● Stored data:
═══

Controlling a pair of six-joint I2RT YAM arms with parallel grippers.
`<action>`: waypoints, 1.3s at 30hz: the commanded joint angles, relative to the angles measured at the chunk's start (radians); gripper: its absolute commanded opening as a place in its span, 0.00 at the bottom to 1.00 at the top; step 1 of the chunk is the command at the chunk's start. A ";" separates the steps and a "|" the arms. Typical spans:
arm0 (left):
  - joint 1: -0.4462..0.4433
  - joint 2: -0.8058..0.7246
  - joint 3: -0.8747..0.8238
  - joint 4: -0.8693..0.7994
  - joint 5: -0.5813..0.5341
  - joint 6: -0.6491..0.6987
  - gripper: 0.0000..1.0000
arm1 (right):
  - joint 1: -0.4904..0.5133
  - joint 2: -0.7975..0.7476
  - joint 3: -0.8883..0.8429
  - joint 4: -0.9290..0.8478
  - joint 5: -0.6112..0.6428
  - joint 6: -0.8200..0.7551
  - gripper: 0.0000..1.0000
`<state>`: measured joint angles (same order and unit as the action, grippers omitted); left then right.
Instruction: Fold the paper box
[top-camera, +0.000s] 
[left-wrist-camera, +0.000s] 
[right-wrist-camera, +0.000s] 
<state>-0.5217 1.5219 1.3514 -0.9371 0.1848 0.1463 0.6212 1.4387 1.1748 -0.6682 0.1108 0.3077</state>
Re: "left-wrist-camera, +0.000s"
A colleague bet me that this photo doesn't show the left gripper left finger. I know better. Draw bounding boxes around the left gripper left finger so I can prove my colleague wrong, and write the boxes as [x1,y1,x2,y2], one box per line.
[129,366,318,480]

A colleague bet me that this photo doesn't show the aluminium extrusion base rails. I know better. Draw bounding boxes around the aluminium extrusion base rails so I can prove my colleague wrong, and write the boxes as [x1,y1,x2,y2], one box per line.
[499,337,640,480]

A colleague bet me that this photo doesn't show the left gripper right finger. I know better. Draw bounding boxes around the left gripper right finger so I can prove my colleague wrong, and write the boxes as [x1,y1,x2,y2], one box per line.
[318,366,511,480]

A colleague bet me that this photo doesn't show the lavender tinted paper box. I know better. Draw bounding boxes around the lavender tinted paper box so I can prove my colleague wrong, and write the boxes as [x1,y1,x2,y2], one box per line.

═══

● ABOUT THIS TASK: Within the data above, how many lines include the word "paper"? Respond with the number only.

● FINAL ANSWER: 2